A comparison of open source tools for sentiment analysis

Note: The code can be found on github.


The objective of this project is to apply various NLP sentiment analysis techniques on reviews of the Yelp Dataset and assess their effectivenes on correctly identifiyng them as positive or negative.

Yelp Dataset Challenge

Yelp has released an anonymized part of their stored data to the public. This was accompanied by a challenge with various awards in order to incentivize research and generate insights for the use of the data.

Here follows a brief explanation of the dataset, from their website.

The Challenge Dataset includes data from Phoenix, Las Vegas, Madison, Waterloo and Edinburgh:

* 42,153 businesses
* 320,002 business attributes
* 31,617 check-in sets
* 252,898 users
* 955,999 edge social graph
* 403,210 tips
* 1,125,458 reviews

This project is not a participation in the challenge.

Review extraction

The reviews in the Yelp dataset are stored in a single json file. To extract the reviews a parser has been implemented. It takes as input a business category and a number of samples for each category (positive/negative).

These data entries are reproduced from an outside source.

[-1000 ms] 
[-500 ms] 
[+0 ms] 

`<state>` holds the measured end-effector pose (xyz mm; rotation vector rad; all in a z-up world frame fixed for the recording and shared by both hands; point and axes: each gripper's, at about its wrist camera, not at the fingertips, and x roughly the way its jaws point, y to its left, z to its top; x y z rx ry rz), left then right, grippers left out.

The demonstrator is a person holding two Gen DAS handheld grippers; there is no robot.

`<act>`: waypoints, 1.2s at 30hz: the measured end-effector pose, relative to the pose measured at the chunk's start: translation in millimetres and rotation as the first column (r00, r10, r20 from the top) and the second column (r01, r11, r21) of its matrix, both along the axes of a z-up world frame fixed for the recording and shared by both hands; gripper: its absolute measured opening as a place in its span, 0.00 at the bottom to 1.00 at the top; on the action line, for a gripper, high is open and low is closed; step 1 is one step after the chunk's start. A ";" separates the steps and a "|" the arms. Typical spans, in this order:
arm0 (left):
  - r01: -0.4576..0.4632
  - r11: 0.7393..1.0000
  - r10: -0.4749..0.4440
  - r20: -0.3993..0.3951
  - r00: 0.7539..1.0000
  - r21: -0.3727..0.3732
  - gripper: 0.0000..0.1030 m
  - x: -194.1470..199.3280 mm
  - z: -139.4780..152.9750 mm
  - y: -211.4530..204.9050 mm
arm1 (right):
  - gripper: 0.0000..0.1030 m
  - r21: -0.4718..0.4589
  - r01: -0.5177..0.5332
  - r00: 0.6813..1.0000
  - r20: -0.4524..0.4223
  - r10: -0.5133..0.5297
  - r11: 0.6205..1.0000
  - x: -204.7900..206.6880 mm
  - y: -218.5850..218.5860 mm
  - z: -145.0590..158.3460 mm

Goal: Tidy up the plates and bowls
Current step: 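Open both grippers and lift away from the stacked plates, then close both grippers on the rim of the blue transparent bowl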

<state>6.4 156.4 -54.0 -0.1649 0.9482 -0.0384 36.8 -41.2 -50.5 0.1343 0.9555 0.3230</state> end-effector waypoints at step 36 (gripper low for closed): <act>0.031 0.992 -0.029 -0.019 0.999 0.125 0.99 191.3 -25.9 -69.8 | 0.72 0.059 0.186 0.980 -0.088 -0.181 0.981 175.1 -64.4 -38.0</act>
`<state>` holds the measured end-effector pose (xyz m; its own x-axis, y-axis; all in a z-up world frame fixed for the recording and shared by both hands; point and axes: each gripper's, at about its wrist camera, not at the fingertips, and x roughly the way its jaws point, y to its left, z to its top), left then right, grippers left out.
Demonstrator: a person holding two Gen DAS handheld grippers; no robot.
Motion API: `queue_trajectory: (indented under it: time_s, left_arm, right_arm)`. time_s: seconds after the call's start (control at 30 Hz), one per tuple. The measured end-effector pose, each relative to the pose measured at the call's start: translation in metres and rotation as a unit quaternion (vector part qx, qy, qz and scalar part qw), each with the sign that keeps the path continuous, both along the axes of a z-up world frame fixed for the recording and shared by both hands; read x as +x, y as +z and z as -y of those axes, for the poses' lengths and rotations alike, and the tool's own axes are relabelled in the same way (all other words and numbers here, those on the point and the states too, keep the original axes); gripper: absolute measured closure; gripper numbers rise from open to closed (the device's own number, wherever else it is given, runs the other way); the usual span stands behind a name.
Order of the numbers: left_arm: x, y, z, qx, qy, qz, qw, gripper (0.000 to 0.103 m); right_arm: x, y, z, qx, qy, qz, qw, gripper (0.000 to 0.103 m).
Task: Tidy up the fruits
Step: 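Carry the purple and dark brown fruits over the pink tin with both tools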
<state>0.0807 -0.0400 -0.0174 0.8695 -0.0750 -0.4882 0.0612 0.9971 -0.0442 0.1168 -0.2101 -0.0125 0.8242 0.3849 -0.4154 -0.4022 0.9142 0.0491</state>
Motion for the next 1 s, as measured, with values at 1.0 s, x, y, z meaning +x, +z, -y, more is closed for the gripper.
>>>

First I extracted the anonymized ids for all the businesses that belong to the requested category. These ids are found in a different file than the reviews. Then I parsed the reviews and extracted the requested amount of positive and negative reviews. A review is considered positive when the rating is of 4 or 5 stars and negative when it has 1 or 2 stars. Ratings of 3 stars are not taken into account. The reviews are saved for future processing to two distinct files, one for each class.

Classification Techniques

Three different techniques will be assesed and compared:

Due to processing power limitations, only a subset of the dataset will be used.

Train a classifier using the dataset

The training on the dataset is done using the bag of words model and a NaiveBayes classifier. The evaluation of the classifier is done by stratified k-fold cross validation. Also the samples are randomly shuffled for each run.

Four different feature extraction algorithms where implemented:

For the bigrams extraction all the bigrams are computed and the n best are selected according to an association measure. By default n = 500 and the metric is based on the Chi-square test.

Classify using generic lexicons

Sentiment analysis can be done through the lexical analysis of text.
Pros: The advantage of this technique is that it doesn’t require any training and can be applied to any text without any a priori knowledge of the domain.
Cons: On the other hand this technique utilizes heavier sentence manipulation and requires pre-constructed lexicons.

The main steps of this techique are shown in the following diagram. This procedure was formulated in “Reviews Classification Using SentiWordNet Lexicon” by A. Hamouda and M. Rohaim.

flow of sentiwordnet

The sentence is tokenized and each token is assigned a part-of-speech tag. The POS tag can be adjective, noun, verb etc. A comprehensive list can be found here.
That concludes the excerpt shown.